Vermok—32 airborne troops in 2 gliders lost in trying to destroy plant making heavy water 19 Nov 1942.
In addition to the raids on Norway, the policy of cross-Channel raids continued through the winter of 1942. The Royal Marine Boom Patrol Detachment (see Appendix 7), following a policy of destroying economic targets, and ships taking the latest radar and radio equipment, etc. to Japan. Landing in five Rob Roy canoes they set out to paddle 70 miles (112km) to Bordeaux up the Gironde. Two canoes were lost as they came through a tide rip after leaving the submarine HMS Tuna on 7 October 1942; a third disappeared after going inshore among moored ships. The remaining pair, under the detachment commander Major E.G. (Blondie) Hasler RM, reached a promontory by daybreak and spent the day under their camouflage nets, where some fishermen found them but did not give them away. Two more days and nights, hiding by day and paddling by night, brought them to Bordeaux docks, where they set about systematically fixing limpets with nine-hour delay fuses to several blockade runners. Blondie Hasler, with Marine W.E. Sparks in the canoe Catfish paddled up the west bank; Crayfish with Corporal H.E. Laver and Marine W.H. Mills, took the east bank. Catfish’s crew successfully mined a 7,000-tonner and a Sperrbrecher, going unnoticed as they drifted on the tide while a sentry’s torch flickered over them. They mined two more ships: another 7,000-tonner and a small tanker. In al
l they had placed 10 limpets, and Crayfish had used eight in mining a large and a small vessel, before the canoes met in mid-stream. Next morning, the tide running against them, these cockleshell heroes became separated. Catfish’s crew were captured but later escaped to England, Corporal Laver and Marine Mills were shot while prisoners of the Germans.

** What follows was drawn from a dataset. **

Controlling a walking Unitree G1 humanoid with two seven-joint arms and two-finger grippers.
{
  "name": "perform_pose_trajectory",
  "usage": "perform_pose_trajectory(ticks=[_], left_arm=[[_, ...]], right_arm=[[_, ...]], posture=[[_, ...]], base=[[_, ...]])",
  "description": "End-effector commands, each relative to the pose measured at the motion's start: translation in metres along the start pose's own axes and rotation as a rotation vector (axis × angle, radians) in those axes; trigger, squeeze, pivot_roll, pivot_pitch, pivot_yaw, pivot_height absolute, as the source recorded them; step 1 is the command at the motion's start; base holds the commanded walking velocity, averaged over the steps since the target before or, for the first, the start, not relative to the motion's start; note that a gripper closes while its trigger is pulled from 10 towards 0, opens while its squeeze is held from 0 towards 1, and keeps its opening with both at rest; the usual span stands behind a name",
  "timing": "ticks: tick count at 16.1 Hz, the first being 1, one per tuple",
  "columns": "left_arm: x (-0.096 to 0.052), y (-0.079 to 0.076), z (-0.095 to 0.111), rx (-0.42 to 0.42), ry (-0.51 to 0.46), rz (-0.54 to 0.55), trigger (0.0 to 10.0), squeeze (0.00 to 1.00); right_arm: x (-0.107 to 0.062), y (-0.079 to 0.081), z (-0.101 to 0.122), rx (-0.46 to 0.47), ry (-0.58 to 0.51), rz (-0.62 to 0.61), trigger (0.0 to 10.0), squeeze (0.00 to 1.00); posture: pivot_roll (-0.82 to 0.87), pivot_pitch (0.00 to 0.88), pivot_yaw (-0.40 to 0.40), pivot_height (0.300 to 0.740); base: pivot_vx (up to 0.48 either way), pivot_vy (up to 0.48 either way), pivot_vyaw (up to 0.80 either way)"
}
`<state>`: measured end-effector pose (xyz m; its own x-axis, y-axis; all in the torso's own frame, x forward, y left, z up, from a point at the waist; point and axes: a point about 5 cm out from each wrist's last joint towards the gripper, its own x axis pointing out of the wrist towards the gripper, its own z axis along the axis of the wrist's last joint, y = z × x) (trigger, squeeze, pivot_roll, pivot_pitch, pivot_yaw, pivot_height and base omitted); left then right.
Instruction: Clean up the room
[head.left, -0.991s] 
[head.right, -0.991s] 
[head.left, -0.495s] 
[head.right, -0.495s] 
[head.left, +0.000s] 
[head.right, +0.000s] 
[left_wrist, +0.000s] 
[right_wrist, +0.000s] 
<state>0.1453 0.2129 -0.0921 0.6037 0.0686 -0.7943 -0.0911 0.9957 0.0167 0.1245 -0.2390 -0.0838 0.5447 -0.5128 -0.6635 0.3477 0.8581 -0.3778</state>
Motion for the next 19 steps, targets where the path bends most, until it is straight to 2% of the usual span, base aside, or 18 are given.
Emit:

Raids were also carried out by units from the Inter-Allied 10 Commando (see Appendix 7), whose two French Troops had done extensive training since the Commando’s formation in January 1942. The Commando included Czechs, Hungarians, and the famous X Troop (formerly No.3 Troop) of Germans and Austrians with cover identities and false military records in British regiments. From among them were drawn men who joined British commandos on several raids, including those of Forfar Force who began raiding for general military intelligence when most of the French civilians were removed from a 15-mile (24km) belt along the coast. Under Major R.W. Fynn, who later that summer took command of 2 Commando, the Force made a number of raids. These in 1943 involved a veritable Chinese puzzle box or dories in MTBs, and inflatables in dories. In one of the raids a party, dressed in special camouflage suits, stayed ashore early in September for two days. Their only passports were the chocolate bars they exchanged with the fishermen near Eletot for picture postcards: no ordinary scenic views, but pictures marked to show German defences along the coast. The raiders might have stayed longer but peregrine falcons caught their carrier pigeons on the wing with messages to delay the commandos’ pick-up.